Tonychat when did you start eating meat again? Angus beef? I though the bayi fuck your anus and not Angus.

You want to migrate to Australia, but whether Australia wants a piece of worthless shit like you is questionable.

You are a Malaysian, but you talk as if the whole Malaysia is one big kampong! Come on, the smaller towns in Malaysia are comfortable for retirement and they are not a ulu as you claimed. They have enought shops, transport sysyems, internet cafe, McDonalds, Pizza hut etc, reasonably big supermarkets ...

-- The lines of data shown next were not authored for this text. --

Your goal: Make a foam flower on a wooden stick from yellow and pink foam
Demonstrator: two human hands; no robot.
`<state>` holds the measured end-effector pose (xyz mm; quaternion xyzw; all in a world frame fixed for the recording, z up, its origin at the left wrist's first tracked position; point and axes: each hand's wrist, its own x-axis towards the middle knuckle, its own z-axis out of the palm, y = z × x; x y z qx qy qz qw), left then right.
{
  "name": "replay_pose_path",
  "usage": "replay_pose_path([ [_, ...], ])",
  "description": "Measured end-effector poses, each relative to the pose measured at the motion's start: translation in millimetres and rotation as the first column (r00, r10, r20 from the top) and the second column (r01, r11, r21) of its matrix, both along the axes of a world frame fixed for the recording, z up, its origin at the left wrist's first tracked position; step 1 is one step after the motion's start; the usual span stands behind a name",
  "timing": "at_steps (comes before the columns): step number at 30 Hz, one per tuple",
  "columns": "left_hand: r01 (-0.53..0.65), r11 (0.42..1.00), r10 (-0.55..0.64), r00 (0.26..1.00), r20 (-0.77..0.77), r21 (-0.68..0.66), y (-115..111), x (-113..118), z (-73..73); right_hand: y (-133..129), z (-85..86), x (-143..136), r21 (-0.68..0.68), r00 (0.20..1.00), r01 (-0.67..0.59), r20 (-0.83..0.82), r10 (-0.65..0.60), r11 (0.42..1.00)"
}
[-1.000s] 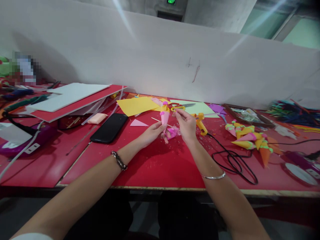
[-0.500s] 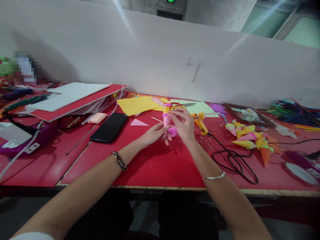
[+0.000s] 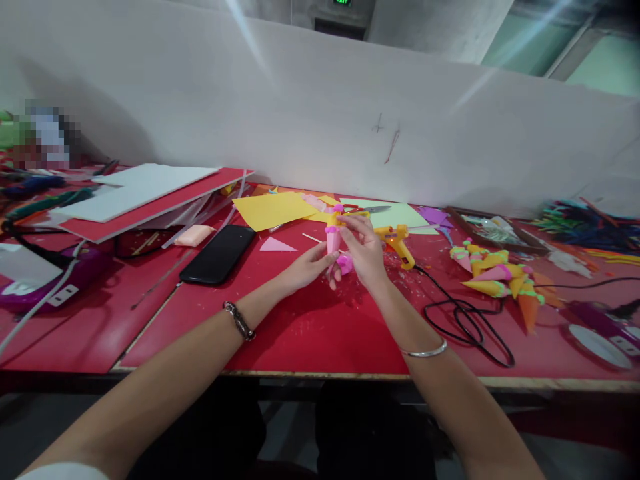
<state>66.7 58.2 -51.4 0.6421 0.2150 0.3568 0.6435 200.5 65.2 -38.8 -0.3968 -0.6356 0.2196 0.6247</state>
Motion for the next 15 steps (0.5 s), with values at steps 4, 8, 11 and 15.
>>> replay_pose_path([
  [4,-0.006,1.0,0.006,1.0,0.006,0.008,-0.1,0.4,0.2,0.9,-1.6,-1.6,-0.057,0.985,-0.158,-0.079,0.153,0.986],
  [8,-0.016,1.0,0.016,1.0,-0.009,0.018,0.8,0.2,-0.3,1.0,-3.6,-3.4,-0.114,0.965,-0.226,-0.163,0.206,0.967],
  [11,-0.003,1.0,0.004,1.0,-0.016,0.03,1.6,-0.3,-1.4,0.4,-4.5,-4.7,-0.161,0.957,-0.245,-0.196,0.212,0.956],
  [15,0.005,0.999,-0.005,1.0,-0.01,0.041,2.5,-0.8,-3.3,-0.4,-4.0,-6.1,-0.197,0.956,-0.251,-0.202,0.212,0.948],
])
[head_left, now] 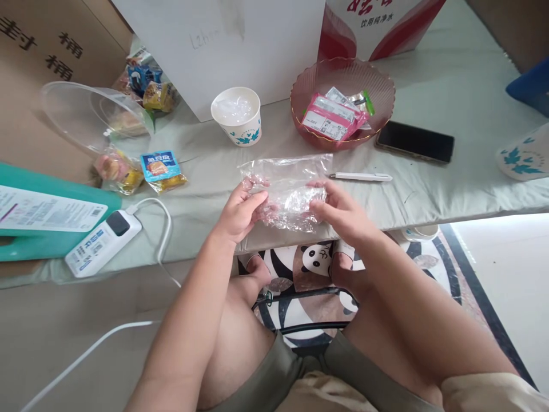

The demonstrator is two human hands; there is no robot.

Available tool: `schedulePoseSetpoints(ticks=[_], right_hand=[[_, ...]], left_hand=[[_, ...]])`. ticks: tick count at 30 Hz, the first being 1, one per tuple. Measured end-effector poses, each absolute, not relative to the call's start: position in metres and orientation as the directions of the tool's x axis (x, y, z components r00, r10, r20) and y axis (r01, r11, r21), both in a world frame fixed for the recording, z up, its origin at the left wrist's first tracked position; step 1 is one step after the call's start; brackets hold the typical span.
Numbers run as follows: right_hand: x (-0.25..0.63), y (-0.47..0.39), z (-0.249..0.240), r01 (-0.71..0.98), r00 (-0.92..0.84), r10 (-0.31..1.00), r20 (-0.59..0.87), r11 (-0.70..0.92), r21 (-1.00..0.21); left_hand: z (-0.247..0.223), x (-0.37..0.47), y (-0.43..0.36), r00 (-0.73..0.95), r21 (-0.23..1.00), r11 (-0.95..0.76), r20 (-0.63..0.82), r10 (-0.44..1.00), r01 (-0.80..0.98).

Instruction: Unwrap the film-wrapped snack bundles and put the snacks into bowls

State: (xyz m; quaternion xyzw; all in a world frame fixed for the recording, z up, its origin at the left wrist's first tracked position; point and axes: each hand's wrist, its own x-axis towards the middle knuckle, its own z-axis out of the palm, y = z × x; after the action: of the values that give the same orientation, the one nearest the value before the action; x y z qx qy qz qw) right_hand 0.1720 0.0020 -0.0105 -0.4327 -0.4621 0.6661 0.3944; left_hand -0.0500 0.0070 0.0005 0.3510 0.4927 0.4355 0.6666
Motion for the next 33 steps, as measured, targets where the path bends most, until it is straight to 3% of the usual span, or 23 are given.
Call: schedulePoseSetpoints(ticks=[5,12,15,17,19,21,23,24,26,29,33], right_hand=[[0.167,0.002,-0.011,-0.145,-0.283,0.922,-0.263,-0.312,-0.939],[0.172,0.007,-0.009,-0.310,-0.240,0.951,-0.193,-0.264,-0.913],[0.175,0.007,-0.009,-0.239,-0.199,0.961,-0.192,-0.237,-0.942],[0.176,0.006,-0.010,-0.118,-0.118,0.970,-0.211,-0.225,-0.967],[0.175,0.006,-0.012,-0.032,-0.022,0.973,-0.228,-0.229,-0.973],[0.172,0.006,-0.014,-0.002,0.045,0.972,-0.229,-0.229,-0.973],[0.169,0.005,-0.015,-0.010,0.042,0.976,-0.213,-0.212,-0.977],[0.167,0.004,-0.015,-0.038,0.013,0.979,-0.201,-0.201,-0.979],[0.163,0.001,-0.014,-0.163,-0.085,0.980,-0.179,-0.191,-0.968],[0.160,-0.005,-0.013,-0.334,-0.226,0.962,-0.156,-0.227,-0.915],[0.162,-0.010,-0.012,-0.191,-0.118,0.991,-0.057,-0.079,-0.978]], left_hand=[[-0.001,-0.047,0.008,0.116,0.902,0.391,-0.375,0.920,-0.182],[0.004,-0.053,0.011,0.133,0.894,0.324,-0.297,0.946,-0.310],[-0.001,-0.058,0.017,0.142,0.881,0.372,-0.345,0.928,-0.292],[-0.009,-0.060,0.023,0.047,0.913,0.342,-0.340,0.939,-0.221],[-0.019,-0.060,0.026,-0.206,0.981,0.180,-0.190,0.960,-0.065],[-0.026,-0.056,0.026,-0.421,0.986,-0.037,0.104,0.901,0.164],[-0.030,-0.049,0.020,-0.415,0.929,-0.188,0.316,0.853,0.319],[-0.029,-0.044,0.015,-0.344,0.914,-0.233,0.348,0.872,0.333],[-0.026,-0.032,0.005,-0.144,0.941,-0.218,0.261,0.955,0.258],[-0.018,-0.017,-0.005,0.172,1.000,0.027,-0.025,0.985,-0.009],[-0.007,-0.009,-0.006,0.218,0.962,0.202,-0.160,0.963,-0.184]])
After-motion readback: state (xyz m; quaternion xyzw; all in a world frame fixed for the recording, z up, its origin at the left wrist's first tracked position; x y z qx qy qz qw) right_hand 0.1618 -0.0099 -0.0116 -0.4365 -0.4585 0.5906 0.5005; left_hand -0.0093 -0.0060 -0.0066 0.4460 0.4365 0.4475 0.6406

First you bitch about Singapore (we allow you to seek refuge here) and then you bitch about your own country. What is fucking loser.

 

danielsim

Alfrescian
Loyal
Cost of living is increasing by the day. Resources are wasted due to societal self-fulfilling need for luxuries and contentment. Malaysia is well affected by us which boasts of high consumerism, which is affecting our daily lives as a whole because we simply cannot afford for daily necessities to keep rising while our pay and financial security remains stagnant.